The reason I am saying this is that he is a lovely content boy (not spoiled), who is raised on Positive Discipline, with lots of love and affection by all of us, including his nanny who adores him. He has no other young children around to share his time with, so he is used to have lots of fun in a safe environment, and sometimes he plays with other children at birthday parties or on the playground , having an adult who is known to him always around. He is a happy, encouraged 2 year old who does not need to misbehave.

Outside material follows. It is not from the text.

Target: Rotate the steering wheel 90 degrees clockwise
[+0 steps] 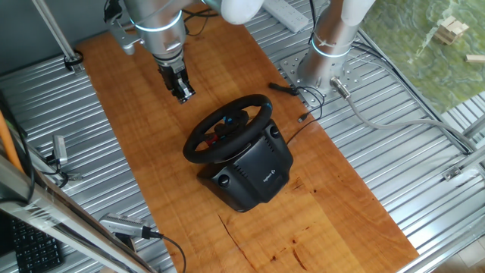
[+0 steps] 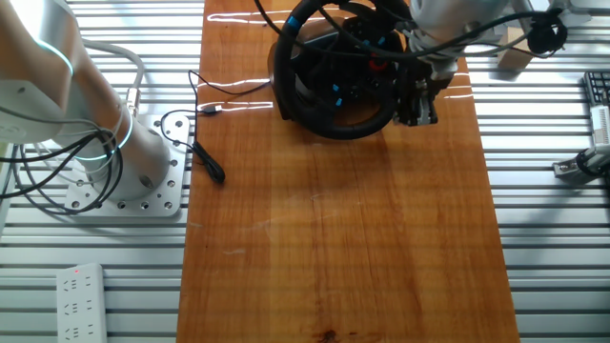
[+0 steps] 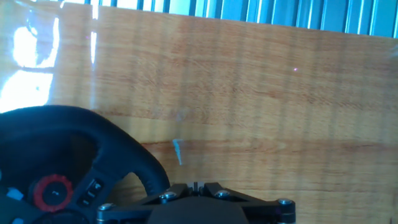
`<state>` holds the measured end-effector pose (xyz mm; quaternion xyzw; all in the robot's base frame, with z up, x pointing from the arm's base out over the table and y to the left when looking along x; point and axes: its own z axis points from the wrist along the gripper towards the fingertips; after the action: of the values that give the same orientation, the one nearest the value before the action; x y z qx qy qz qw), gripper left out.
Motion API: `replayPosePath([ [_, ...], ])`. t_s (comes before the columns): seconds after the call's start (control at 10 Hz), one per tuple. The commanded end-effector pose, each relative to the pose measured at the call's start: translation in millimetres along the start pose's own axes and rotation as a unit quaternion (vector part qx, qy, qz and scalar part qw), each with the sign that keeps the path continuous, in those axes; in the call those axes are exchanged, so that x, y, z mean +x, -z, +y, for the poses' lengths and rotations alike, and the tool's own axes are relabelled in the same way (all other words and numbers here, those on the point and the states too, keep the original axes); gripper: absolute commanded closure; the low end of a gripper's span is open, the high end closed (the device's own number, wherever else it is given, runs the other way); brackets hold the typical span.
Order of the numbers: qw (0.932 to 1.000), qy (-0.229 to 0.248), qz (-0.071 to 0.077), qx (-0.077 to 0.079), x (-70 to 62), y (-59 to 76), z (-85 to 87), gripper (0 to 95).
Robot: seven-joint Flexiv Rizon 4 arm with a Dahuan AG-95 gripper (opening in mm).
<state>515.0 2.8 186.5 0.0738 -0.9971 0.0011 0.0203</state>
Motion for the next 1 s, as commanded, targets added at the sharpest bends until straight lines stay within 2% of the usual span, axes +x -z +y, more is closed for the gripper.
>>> replayPosePath([
  [0.1,1.0000,-0.002,-0.001,0.001,3.2,-0.2,-2.4,95.0],
  [0.3,0.9999,0.012,-0.009,-0.001,44.7,15.7,-20.3,95.0],
  [0.4,0.9999,0.016,-0.005,0.003,64.1,30.3,-14.5,95.0],
  [0.5,0.9996,0.025,-0.008,0.001,78.4,39.9,-6.1,95.0],
  [0.7,0.9979,0.065,-0.005,0.000,95.3,58.6,22.0,95.0],
  [0.9,0.9943,0.106,-0.005,-0.004,108.0,70.8,36.8,95.0],
  [1.0,0.9903,0.139,-0.006,-0.004,119.2,80.2,50.1,95.0],
])
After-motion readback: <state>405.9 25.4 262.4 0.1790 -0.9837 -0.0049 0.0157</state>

Now the nursery rules are for parents to stay with the child for an hour the first day and then go home together. The 2nd or 3rd day the mother will pretend that she will go somewhere for five minutes and leave him there with a teacher (a stranger). The following day the mother must leave him for ten minutes and then leave him at the doorstep in the hands of the teacher and say good bye (whether he is crying/screaming or not).

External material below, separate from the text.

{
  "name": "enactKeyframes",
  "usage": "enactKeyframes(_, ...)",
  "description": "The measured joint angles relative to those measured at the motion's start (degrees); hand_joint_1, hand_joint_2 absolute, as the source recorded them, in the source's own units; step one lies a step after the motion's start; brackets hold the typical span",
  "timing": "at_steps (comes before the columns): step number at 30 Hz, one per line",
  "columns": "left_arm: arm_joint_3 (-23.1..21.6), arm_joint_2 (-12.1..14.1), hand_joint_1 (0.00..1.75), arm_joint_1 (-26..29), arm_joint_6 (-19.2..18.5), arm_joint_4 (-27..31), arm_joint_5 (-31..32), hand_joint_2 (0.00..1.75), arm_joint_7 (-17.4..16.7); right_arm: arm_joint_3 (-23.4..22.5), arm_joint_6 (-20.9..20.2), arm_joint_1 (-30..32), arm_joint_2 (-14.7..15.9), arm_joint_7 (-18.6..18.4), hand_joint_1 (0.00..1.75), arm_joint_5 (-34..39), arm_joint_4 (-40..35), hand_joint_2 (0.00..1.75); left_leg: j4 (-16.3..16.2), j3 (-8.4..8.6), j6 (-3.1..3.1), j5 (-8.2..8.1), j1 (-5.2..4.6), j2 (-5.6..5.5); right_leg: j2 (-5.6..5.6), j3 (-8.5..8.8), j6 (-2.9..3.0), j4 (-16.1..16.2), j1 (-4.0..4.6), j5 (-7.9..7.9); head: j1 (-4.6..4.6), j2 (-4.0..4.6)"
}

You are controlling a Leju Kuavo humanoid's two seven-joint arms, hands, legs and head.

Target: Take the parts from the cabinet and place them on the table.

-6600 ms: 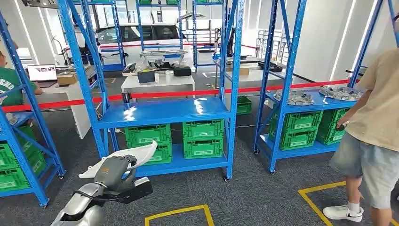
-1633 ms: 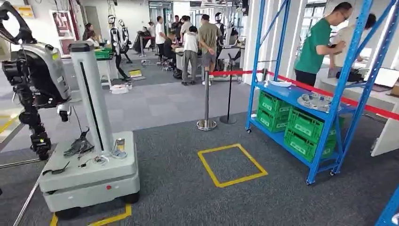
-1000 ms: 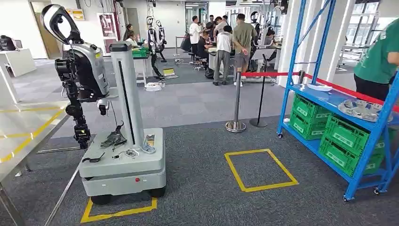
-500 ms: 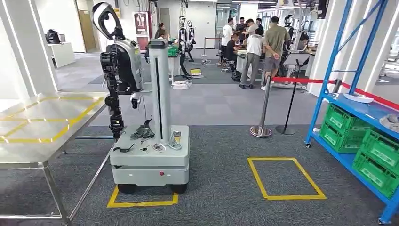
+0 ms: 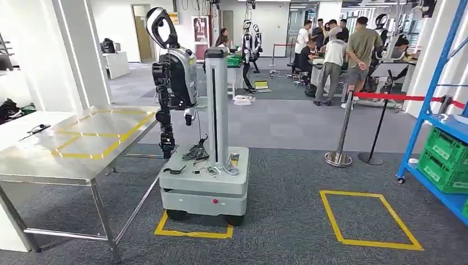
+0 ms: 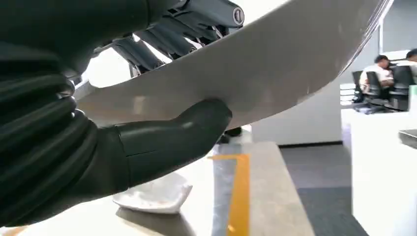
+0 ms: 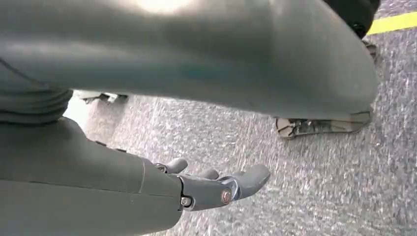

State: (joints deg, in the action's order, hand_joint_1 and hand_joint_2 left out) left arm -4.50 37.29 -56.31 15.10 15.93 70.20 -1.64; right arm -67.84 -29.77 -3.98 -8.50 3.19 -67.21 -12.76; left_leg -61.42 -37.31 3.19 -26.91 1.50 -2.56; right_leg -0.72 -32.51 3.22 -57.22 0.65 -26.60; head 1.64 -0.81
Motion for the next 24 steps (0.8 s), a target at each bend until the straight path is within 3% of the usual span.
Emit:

So my grandson went to this nursery for three days now and he was really scared and crying a lot when his mother went back, after leaving him for five minutes following the rules!!! Next week he will have to suffer more and more until he gives up.

I believe that this is a very dramatic experience for any child, because all these feelings of being abandoned all of a sudden will be stored in his subconscious mind and will always be part of his program!!!

Please Jane share your wisdom with me and advise me how to deal with this situation before we turn an encouraged child into a discouraged child because of Nursery Rules!!!!!

Thank you very much in advance, Elenitsa


Answer:


Dear Elenitsa,

Oh my goodness, you sound like a grandma. (You may know that I now have 20 grandchildren, including my 11 month old of my youngest daughter. I'm so devoted to him that I purchased a house in San Diego so I can spend lots of time here.) I tell you this so you'll know I understand. In fact, they recently tried to put Greyson in a 3 hour morning program (at 10 mos.) and he cried so much that they gave up. I definitely thought he was too young.

However, I think your grandson may be just fine. The big question is how does he act after his parents leave. I use to have a morning preschool (many years ago) and I could hardly wait for the parents to leave because the children would be just fine soon after they left.

Actually, the schools rules that you describe, sound good to me. Elenitsa, I don't know for sure if he is ready or not, but I have a hunch that he could be. I don't believe he will suffer feelings of abandonment (he is loved too much). It is very possible that he will learn to feel more confident and capable. A big part depends on the energy he feels from his parents (and on how he is once they leave.)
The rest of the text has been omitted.